Saí cedinho pra Faculdade e na volta comecei meu dia de trabalho já que meus alunos eram a partir de agora a minha maior prioridade. Bernardo chegou e ainda tinham uns três alunos lá em nossa casa. meia hora depois os garotos foram embora e ele veio até a sala já vestido para a academia e já me abraçando disse:
_ Tava morrendo de saudade, Mozão. Por que você não me ligou? Passei o dia ligando e cheguei a deixar umas três mensagens pra você...
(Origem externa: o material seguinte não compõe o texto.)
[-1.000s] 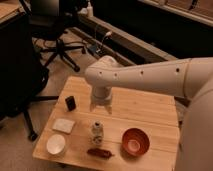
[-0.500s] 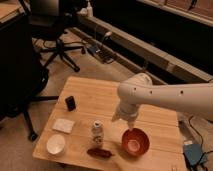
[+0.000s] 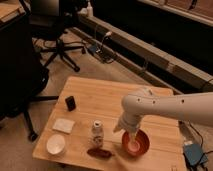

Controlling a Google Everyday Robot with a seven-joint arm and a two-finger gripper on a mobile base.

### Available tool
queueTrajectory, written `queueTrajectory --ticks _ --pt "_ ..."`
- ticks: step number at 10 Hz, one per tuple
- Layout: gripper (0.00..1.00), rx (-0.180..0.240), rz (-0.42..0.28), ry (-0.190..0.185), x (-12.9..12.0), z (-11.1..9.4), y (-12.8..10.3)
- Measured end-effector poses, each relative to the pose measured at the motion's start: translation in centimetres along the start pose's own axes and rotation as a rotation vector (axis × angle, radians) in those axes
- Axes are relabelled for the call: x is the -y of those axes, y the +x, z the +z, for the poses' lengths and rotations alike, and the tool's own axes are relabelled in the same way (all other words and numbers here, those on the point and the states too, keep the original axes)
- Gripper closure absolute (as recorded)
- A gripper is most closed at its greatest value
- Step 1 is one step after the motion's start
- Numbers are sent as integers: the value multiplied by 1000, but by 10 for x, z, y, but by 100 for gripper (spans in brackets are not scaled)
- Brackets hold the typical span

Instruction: Drag the ceramic bowl in a circle

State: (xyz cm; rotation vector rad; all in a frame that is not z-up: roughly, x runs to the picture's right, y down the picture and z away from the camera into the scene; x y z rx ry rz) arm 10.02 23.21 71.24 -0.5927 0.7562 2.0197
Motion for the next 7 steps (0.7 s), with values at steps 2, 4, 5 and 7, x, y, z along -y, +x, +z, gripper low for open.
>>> queueTrajectory --ticks 2,4,5,7 --pt "35 -20 16 -4 3 13 -10" --pt "35 -25 24 -25 -1 25 -23" --pt "40 -26 20 -44 -7 31 -30" --pt "58 -34 16 -65 -15 39 -37"
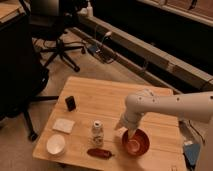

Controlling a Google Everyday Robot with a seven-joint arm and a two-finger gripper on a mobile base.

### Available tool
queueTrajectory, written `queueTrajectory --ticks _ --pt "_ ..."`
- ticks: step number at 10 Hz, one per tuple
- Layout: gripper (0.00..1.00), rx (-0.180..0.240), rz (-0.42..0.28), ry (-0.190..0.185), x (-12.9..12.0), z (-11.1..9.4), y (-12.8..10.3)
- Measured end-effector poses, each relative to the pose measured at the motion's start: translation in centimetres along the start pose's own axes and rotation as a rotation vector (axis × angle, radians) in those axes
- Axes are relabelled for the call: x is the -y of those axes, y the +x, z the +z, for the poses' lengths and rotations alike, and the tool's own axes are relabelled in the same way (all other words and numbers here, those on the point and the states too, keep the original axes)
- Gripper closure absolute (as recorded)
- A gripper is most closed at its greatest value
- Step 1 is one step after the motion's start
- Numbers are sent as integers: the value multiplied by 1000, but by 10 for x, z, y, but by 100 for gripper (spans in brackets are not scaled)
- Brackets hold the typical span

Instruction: Drag the ceramic bowl in a circle

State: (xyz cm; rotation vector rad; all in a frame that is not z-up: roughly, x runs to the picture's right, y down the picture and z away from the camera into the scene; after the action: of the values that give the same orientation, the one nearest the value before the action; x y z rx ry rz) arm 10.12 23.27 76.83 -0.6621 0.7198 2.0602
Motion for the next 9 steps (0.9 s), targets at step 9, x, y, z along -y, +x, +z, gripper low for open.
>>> queueTrajectory --ticks 9 --pt "100 -50 129 122 74 14 -23"
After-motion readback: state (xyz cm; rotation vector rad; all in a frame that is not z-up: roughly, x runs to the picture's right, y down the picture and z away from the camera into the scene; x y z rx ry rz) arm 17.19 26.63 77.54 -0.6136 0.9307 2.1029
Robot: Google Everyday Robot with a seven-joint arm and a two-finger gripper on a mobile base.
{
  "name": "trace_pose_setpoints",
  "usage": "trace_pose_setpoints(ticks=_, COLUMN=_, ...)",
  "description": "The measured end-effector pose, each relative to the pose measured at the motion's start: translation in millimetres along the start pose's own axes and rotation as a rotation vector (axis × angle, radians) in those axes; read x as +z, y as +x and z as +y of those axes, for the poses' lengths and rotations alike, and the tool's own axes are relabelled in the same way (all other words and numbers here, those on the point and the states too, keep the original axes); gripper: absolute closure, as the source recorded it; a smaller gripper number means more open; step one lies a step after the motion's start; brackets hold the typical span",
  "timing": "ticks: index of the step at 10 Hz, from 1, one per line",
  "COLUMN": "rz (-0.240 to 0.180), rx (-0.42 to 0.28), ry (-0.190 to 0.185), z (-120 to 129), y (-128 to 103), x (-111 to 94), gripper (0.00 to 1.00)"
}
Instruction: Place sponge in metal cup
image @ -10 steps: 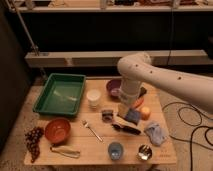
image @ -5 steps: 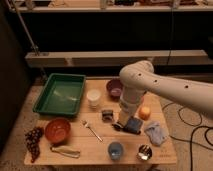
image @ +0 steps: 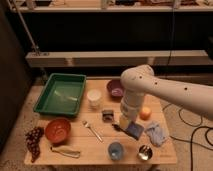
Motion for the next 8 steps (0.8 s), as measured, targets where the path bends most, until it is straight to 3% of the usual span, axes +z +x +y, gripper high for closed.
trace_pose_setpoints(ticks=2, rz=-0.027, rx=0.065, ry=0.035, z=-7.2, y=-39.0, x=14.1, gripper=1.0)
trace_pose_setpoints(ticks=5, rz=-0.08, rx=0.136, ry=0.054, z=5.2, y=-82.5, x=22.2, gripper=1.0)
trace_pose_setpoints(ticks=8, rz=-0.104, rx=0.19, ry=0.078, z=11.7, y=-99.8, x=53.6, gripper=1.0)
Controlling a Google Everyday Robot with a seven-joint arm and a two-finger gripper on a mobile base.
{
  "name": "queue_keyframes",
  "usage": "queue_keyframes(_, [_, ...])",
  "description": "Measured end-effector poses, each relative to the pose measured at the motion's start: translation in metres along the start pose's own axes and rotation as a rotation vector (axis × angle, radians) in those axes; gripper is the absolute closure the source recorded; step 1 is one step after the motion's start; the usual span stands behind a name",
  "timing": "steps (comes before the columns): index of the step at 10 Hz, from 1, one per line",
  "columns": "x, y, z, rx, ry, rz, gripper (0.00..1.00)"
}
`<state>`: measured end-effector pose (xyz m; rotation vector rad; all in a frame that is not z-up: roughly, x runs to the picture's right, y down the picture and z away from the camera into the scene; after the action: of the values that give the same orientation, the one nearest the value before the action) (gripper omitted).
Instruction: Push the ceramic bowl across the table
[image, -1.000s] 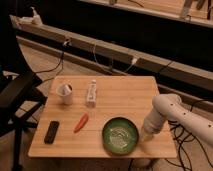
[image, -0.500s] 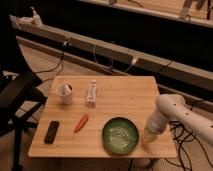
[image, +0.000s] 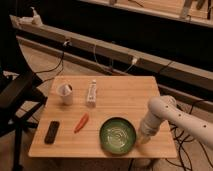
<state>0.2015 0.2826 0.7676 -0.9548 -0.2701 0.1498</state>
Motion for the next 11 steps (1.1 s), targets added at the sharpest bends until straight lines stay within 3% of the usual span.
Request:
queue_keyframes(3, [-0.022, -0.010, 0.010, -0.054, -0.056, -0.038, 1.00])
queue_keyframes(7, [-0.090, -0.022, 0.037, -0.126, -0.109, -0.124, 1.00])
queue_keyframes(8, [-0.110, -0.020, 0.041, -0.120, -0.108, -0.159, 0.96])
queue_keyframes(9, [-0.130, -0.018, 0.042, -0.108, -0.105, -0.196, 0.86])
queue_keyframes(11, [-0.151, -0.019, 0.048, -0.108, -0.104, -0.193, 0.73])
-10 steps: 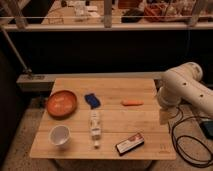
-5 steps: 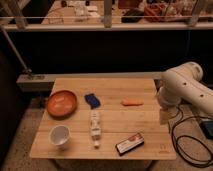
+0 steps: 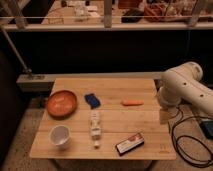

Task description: Place the ceramic cup in the ceramic bowl

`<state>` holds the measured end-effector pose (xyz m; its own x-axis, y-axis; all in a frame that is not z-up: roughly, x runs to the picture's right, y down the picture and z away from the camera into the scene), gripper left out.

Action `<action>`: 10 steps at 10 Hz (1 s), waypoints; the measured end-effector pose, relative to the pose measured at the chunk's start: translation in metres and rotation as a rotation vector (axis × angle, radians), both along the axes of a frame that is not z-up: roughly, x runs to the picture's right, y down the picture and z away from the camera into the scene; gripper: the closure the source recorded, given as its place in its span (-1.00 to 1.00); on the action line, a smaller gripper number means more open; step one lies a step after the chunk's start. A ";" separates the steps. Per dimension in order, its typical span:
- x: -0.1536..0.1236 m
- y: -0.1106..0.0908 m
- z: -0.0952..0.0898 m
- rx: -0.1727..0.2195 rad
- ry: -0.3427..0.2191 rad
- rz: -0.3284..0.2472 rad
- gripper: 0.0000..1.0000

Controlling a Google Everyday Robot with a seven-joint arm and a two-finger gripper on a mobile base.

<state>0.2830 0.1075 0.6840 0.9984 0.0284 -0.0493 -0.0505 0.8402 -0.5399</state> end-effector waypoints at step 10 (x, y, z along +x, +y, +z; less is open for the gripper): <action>-0.079 -0.007 -0.008 0.018 -0.083 -0.092 -0.60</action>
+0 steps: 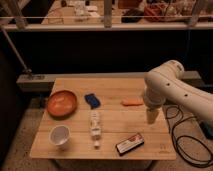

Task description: Place the ceramic cup in the ceramic bowl

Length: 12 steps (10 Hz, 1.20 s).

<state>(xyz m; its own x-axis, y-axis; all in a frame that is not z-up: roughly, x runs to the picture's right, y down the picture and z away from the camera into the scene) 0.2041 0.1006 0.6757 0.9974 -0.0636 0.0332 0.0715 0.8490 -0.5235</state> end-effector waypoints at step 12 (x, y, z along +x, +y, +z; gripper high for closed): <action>-0.128 -0.003 -0.004 0.031 -0.123 -0.132 -0.60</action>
<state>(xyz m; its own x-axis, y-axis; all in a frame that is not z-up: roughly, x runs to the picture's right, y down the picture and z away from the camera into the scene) 0.0760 0.0980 0.6719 0.9690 -0.1963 0.1503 0.2450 0.8437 -0.4775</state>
Eu nada dizia e a sensação de gelo voltou a dominar meu corpo. Uma coisa eu tinha decidido antes de adormecer na noite de ontem... O jogo iria continuar.
_ Soldado, muito simples tudo isso... O celular acabou a bateria e eu lembrei que tinha emprestado o cabo pra uma amiga da Faculdade que não devolveu. Ele continua descarregado e eu também senti muita falta de você. Ontem te liguei várias vezes e você também não me atendeu.
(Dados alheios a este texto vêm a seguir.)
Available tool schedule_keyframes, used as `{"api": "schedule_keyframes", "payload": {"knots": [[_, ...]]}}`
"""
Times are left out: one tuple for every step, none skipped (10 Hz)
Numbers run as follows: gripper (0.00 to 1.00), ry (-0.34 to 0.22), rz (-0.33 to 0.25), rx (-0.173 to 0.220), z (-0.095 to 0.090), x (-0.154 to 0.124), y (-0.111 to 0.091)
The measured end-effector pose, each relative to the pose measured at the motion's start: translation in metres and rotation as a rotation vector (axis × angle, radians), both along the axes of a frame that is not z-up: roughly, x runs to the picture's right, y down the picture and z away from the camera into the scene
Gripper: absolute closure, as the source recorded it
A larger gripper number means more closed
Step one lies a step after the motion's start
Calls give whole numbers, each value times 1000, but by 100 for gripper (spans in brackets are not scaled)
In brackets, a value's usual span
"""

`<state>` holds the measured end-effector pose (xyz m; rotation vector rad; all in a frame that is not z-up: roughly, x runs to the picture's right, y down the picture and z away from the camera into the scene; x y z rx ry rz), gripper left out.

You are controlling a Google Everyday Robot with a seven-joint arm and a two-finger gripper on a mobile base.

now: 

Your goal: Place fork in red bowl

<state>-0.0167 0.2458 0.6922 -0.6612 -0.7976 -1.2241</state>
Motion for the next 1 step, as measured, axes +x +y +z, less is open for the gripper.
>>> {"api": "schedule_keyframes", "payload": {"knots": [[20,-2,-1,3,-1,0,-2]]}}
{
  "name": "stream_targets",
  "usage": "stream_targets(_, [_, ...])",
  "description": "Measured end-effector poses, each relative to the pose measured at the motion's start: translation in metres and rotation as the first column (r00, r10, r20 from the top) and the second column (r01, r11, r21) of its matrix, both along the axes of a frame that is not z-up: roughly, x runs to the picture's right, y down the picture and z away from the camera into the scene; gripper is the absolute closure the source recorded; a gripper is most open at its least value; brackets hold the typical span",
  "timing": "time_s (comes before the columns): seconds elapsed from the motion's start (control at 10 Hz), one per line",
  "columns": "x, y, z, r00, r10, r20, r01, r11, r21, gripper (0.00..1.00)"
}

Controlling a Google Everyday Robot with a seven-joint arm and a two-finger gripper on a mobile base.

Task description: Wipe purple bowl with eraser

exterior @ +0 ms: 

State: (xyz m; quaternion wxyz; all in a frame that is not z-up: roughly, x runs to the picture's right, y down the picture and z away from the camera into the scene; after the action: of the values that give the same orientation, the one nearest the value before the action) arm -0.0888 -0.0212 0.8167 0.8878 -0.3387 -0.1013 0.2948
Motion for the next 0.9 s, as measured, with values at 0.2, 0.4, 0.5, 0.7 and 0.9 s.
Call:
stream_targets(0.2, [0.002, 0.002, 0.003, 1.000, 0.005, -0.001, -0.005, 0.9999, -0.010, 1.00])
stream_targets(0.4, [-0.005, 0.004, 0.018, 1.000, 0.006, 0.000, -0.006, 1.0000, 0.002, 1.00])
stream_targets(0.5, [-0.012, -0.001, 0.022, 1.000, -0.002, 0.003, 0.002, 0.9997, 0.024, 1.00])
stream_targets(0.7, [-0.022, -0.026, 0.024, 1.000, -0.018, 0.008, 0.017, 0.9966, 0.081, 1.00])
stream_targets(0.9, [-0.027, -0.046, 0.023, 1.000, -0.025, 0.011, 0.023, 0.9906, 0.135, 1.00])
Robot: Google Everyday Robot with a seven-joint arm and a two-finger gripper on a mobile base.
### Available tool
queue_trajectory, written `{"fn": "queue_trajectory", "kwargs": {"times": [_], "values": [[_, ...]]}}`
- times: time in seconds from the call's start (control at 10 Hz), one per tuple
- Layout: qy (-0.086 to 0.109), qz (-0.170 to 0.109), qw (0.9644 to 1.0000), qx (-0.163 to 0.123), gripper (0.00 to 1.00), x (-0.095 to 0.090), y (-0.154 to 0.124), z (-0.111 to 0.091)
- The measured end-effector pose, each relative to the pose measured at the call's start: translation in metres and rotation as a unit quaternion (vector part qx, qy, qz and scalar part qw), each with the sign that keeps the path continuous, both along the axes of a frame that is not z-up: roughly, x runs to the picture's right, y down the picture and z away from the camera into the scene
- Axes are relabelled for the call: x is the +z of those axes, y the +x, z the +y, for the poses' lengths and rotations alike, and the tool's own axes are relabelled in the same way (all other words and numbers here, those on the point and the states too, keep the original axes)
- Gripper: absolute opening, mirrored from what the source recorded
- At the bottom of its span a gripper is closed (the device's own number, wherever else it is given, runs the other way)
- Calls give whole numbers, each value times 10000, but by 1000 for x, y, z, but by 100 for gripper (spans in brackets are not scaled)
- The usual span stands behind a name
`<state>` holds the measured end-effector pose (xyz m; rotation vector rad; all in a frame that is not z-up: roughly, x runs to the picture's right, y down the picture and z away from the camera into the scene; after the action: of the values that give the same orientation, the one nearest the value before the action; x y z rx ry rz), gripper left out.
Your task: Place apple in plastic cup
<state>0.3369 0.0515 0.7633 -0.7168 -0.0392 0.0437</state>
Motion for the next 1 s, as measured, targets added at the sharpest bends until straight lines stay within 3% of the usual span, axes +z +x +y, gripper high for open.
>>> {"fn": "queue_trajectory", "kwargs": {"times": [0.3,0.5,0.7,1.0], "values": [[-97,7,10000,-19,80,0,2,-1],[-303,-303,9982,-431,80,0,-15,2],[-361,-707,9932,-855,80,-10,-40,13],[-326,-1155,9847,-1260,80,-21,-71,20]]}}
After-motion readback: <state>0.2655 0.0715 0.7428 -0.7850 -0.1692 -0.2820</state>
_ Pois é Mozão, o dia ontem foi muito cansativo por lá... E me beijou me pegando de surpresa.
Tive nojo daquele beijo. Seus braços estavam em volta do meu corpo e não mais senti segurança nenhuma eles. Seu cheiro que sempre me inebriava não despertou nada em mim e correspondi aquele beijo sem nenhuma vontade. Ele me olhou e disse:
_ Você tem meia hora pra tomar banho, se vestir e ir comigo até a academia. E foi em direção a cozinha preparar seus suplementos.
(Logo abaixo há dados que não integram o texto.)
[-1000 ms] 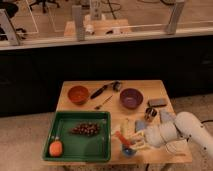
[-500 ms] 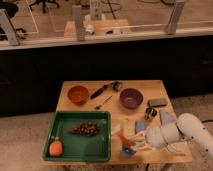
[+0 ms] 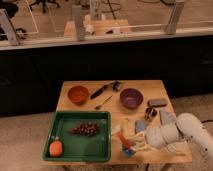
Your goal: Place pepper in plastic cup
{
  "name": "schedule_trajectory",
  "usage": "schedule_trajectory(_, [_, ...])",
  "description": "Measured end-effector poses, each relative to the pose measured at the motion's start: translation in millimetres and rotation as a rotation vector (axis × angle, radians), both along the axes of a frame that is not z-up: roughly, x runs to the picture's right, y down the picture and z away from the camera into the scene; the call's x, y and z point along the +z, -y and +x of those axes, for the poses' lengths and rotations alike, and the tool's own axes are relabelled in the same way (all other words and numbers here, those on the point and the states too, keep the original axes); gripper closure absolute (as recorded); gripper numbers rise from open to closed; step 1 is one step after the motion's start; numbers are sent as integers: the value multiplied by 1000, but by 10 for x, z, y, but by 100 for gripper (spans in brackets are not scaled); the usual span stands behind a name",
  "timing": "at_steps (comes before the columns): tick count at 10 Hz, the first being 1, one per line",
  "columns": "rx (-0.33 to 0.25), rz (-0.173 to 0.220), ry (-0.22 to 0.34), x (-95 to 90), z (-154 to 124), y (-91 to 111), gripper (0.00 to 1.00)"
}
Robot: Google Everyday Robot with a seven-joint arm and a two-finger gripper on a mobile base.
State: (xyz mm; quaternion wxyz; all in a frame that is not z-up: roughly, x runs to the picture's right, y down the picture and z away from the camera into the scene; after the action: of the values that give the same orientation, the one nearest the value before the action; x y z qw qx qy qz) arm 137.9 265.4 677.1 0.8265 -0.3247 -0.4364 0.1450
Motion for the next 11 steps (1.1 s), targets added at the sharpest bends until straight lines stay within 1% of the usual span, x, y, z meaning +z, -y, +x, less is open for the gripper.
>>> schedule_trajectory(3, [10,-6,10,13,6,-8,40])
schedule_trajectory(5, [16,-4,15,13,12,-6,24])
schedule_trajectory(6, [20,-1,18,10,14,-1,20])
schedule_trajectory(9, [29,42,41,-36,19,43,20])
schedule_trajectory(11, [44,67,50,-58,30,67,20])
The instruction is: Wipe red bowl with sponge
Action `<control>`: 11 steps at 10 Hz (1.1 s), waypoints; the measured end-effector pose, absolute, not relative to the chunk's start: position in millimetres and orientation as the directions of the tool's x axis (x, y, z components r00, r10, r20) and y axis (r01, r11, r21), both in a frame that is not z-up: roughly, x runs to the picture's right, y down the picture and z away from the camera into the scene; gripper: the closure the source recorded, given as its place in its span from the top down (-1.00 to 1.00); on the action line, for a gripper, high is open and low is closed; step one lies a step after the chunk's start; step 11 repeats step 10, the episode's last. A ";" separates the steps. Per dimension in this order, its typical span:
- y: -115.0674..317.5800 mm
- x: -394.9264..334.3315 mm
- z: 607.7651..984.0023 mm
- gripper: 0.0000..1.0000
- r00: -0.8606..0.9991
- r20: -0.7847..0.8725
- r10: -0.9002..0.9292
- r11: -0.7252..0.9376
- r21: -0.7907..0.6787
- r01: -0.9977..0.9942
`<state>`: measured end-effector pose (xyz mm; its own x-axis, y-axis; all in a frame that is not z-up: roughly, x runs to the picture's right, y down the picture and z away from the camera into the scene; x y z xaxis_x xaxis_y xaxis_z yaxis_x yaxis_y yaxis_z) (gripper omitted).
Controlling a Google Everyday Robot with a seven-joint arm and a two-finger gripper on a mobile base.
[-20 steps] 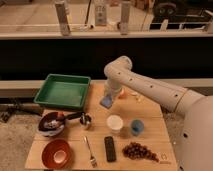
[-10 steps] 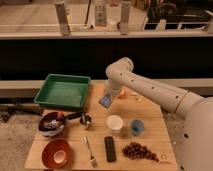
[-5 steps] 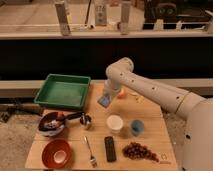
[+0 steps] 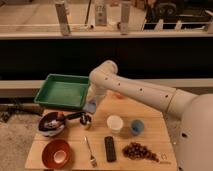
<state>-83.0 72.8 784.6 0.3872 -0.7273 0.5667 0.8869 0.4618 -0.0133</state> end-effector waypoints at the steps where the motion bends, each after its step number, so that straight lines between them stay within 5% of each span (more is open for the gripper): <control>1: 80.3 -96.5 771.8 -1.00 0.323 0.571 -0.755 0.415 0.035 0.909; 6: 125.5 -150.7 704.8 -1.00 0.053 0.533 -0.844 0.183 0.194 0.964; 11: 178.2 -177.9 711.4 -1.00 -0.098 0.516 -0.851 0.022 0.221 0.975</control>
_ Soldado não vai dar pra ir hoje não. TÔ com u trabalho da Faculdade pra fazer e o pior apresentar daqui a dois dias.
_ Poxa amor não acredito que terei que ir sozinho...
_ Isso é verdade meu Soldado lindo e gostoso.
Ele então veio em minha direção e disse:
_ Vou lá cumprir minha rotina de exercícios e daqui a duas horas volto e a gente vai fazer outro tipo de exercícios, que tal? E me beijou sem que eu pudesse responder.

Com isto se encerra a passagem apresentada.